# short of miraculous



## rugiada38

The truth is, nothing you do is short of miraculous.
short of kalıp olarak dışında demek ama cümleyi çevirince
Gerçek şu ki yaptığın hiç birşey mucizevi değil. doğru mu oluyor emin olamadım.


----------



## CocoG

Merhaba,

The (almost) word-by-word translation would be _"Yaptığın hiçbir şeyin mucizevî olmaktan geri kalır yanı yok."_, however, for this particular sentence, this translation sounds stilted. 

A more natural way to express this idea is _"Yaptığın her şey adeta mucizevî."_ or _"Yaptığın her şey adeta bir mucize."
_
If you provide me with more background information, I could be more helpful.


----------



## rugiada38

I want to say really really thank you.
<->


----------



## Reverence

_Short of, _Türkçeye _neredeyse _şeklinde çevrilebilir. Ama CocoG'nin gözünden kaçan bir şey var; cümlede "nothing" kelimesi geçiyor. Cümle olumsuz.

_Neredeyse _ve _değil _kelimelerini yan yana koymak zordur. "Gerçek şu ki, yaptığın hiçbir şey neredeyse mucizevi değil" dersek anlatım bozukluğu olur. "Gerçek şu ki, yaptığın hiçbir şey mucizevi falan sayılmaz" gibi bir ifade, daha düzgün duracaktır.


----------



## CocoG

_Nothing _kelimesi gözümden kaçmadı; zira ilk önerimde cümlem olumsuz. Fakat doğal bir kullanım olmadığı için cümleyi yeniden kurarak olumlu yapmanın daha güzel olacağını düşündüm. _Short of_ kullanımı her zaman neredeyse anlamına gelmiyor Türkçede.

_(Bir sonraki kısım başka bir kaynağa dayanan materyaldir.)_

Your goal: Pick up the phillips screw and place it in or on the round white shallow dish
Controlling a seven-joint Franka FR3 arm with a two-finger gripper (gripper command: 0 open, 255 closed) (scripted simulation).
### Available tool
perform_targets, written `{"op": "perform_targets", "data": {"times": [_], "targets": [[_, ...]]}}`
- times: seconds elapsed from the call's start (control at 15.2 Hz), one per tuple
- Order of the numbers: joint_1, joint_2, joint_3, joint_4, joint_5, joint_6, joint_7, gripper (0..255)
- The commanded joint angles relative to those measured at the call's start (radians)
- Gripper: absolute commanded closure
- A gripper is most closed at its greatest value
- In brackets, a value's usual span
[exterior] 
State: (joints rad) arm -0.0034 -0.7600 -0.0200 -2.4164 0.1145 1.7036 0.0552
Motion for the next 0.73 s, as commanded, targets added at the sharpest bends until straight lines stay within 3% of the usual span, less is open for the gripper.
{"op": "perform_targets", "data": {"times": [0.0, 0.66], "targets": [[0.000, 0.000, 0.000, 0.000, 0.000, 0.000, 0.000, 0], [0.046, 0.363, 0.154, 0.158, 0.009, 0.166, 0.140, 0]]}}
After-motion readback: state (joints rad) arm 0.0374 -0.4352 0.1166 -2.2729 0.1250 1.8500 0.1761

Oxford Dictionary'deki girdiye bakarsak:

*short of*

_1 _less than:
He died at sixty-one, four years short of his pensionable age.

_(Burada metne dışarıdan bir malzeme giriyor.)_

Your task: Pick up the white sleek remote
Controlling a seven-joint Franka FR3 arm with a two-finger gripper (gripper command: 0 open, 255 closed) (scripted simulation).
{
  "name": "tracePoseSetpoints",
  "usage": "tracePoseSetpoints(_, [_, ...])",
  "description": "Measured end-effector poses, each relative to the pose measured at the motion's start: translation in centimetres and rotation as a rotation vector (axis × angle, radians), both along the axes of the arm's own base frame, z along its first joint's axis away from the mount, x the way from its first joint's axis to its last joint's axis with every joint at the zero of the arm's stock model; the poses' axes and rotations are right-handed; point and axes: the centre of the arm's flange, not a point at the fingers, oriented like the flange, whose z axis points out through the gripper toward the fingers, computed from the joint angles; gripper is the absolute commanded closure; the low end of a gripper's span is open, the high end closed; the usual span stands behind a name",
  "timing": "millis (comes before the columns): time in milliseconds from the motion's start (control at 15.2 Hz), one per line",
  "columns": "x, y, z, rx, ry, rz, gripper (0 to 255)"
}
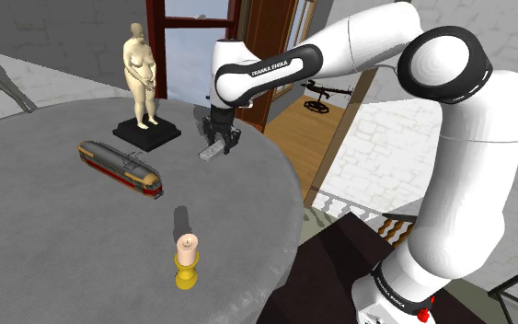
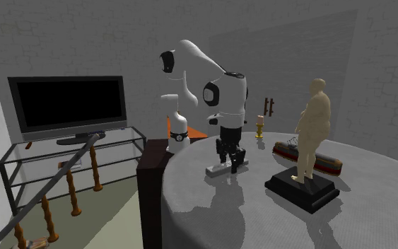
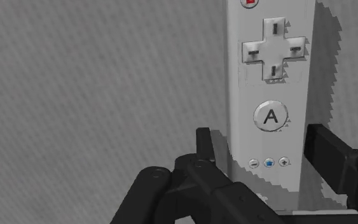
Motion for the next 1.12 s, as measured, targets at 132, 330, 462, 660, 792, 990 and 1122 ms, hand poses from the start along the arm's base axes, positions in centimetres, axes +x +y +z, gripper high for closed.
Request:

_1.1_ not reaching as far as:
A rocket failure left a satellite tumbling in an orbit far short of its proper position.

_1.2 _without going so far as (some extreme action):
Short of putting out an all-persons alert, there’s little else we can do.

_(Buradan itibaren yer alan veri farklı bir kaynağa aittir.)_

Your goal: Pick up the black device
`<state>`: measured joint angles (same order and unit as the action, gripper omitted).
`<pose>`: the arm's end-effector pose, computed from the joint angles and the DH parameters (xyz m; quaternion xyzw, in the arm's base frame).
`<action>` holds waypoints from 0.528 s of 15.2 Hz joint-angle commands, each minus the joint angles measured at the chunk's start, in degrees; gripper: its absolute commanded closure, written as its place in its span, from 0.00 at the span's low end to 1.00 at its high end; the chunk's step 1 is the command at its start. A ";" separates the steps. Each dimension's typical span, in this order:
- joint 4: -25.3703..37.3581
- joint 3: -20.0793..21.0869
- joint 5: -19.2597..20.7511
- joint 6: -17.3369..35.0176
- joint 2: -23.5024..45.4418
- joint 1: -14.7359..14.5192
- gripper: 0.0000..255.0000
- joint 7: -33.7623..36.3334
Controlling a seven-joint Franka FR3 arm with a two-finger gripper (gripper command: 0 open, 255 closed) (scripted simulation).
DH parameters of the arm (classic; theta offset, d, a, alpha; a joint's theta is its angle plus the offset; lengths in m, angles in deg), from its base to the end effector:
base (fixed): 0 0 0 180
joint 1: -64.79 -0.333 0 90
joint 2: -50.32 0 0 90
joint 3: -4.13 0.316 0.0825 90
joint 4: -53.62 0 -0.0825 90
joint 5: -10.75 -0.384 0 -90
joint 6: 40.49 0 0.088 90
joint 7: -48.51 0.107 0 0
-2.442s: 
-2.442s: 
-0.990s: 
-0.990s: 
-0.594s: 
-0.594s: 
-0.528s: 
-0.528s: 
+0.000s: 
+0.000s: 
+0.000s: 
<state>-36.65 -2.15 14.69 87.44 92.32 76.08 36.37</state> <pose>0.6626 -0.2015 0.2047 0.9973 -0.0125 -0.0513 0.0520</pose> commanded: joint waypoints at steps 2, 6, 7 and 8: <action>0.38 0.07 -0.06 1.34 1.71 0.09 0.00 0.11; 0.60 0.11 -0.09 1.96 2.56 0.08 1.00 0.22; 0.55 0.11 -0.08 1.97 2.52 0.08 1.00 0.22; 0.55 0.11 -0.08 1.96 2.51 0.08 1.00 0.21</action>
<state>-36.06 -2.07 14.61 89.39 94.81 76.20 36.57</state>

Bunları göz önünde bulundurduğumuzda cümlenin basitçe_ "Yaptığın hiçbir şey mucizevî olmaktan__ eksik değil."_, yani _"Yaptığın her şey mucizevî."_ anlamına sahip olduğunu görebiliriz.


----------



## Reverence

_Short of_'un her zaman _neredeyse _anlamına gelmediği elbette ki doğrudur; cevabımı elimizdeki cümle çerçevesinde yazmıştım. Beni asıl mahcup eden, soruyu bu gece salim kafayla tekrar okuduğumda, cümlenin aslında karşıdaki kişiye ağzının payını verme amacı değil, bilakis, iltifat etme amacı taşıdığını fark etmem oldu.

_"Yaptığın hiçbir şeyin mucizevî olmaktan geri kalır yanı yok"_, hakikaten isabetli bir çeviri olur. Cümlenin kulağa daha güzel gelmesi amacıyla, anlamı değiştirmeden _"Her yaptığın, adeta bir mucize"_ gibi farklı ifadelere başvurmanın makul olacağı fikrine de katılıyorum.


----------



## rugiada38

Herkese çok teşekkür ederim...


----------